Within the data that follows, how many lines carry the string "mount"? Give the number alone.
* * * *
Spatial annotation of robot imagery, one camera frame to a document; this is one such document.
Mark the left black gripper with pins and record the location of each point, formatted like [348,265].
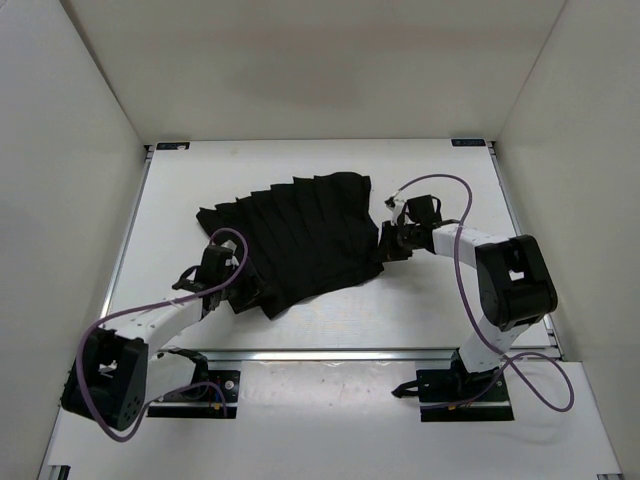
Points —
[253,290]

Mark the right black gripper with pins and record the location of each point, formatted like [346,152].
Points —
[386,248]

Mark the black pleated skirt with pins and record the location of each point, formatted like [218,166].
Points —
[306,238]

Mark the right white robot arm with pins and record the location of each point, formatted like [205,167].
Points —
[514,284]

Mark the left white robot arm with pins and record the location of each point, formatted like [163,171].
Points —
[126,361]

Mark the right blue label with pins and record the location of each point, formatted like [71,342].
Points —
[468,142]

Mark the blue label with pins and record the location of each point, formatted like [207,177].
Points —
[468,142]
[172,146]

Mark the left blue label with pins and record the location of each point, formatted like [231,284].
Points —
[172,146]

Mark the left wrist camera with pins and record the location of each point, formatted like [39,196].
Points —
[217,265]

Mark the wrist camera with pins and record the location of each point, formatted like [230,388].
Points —
[424,209]
[217,265]

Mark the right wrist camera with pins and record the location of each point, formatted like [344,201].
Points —
[424,209]

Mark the aluminium rail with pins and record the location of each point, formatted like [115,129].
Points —
[329,355]

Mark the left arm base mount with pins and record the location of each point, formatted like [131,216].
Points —
[204,402]

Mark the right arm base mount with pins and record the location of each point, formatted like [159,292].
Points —
[453,395]

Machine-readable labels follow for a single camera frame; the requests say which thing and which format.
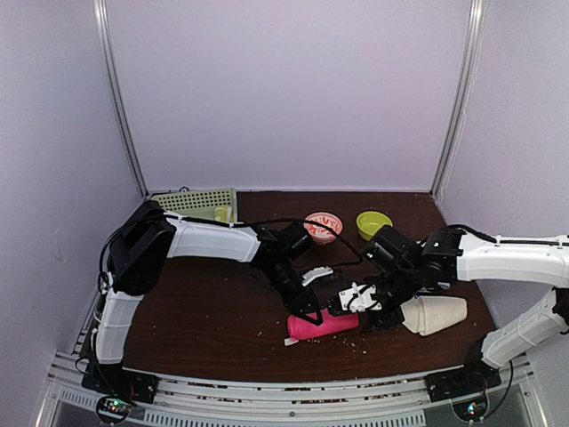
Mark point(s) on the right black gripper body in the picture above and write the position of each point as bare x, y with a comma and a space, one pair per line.
403, 285

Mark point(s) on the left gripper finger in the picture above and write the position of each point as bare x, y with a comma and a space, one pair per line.
297, 306
308, 308

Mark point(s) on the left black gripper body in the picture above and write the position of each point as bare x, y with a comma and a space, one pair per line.
278, 274

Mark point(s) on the pink towel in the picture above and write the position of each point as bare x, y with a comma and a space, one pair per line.
301, 330

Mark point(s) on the green lemon pattern towel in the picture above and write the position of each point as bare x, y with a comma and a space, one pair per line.
223, 213

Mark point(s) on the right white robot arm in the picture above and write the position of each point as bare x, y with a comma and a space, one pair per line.
540, 260

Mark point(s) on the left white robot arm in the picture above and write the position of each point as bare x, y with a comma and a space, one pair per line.
132, 260

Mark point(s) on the red white patterned bowl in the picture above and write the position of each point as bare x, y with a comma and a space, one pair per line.
323, 227

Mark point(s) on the cream white towel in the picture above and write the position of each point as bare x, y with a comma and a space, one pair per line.
426, 315

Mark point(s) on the lime green bowl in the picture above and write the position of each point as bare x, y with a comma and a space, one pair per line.
370, 222

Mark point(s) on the green perforated plastic basket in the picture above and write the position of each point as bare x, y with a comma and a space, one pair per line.
197, 203

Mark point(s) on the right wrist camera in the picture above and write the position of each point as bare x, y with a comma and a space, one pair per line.
356, 299

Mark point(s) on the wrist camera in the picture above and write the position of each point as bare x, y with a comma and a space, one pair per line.
323, 275
356, 299

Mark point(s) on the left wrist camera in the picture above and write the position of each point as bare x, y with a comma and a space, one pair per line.
323, 275

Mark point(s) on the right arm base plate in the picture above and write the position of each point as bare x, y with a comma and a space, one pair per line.
467, 390

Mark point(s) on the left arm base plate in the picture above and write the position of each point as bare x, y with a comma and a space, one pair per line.
121, 392

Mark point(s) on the right aluminium frame post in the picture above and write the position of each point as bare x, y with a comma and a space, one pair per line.
458, 112

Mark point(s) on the aluminium frame post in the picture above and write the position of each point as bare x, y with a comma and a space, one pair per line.
100, 9
458, 112

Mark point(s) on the left aluminium frame post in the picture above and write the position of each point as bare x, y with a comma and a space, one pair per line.
100, 9
* * * *
§ Solution to this problem
2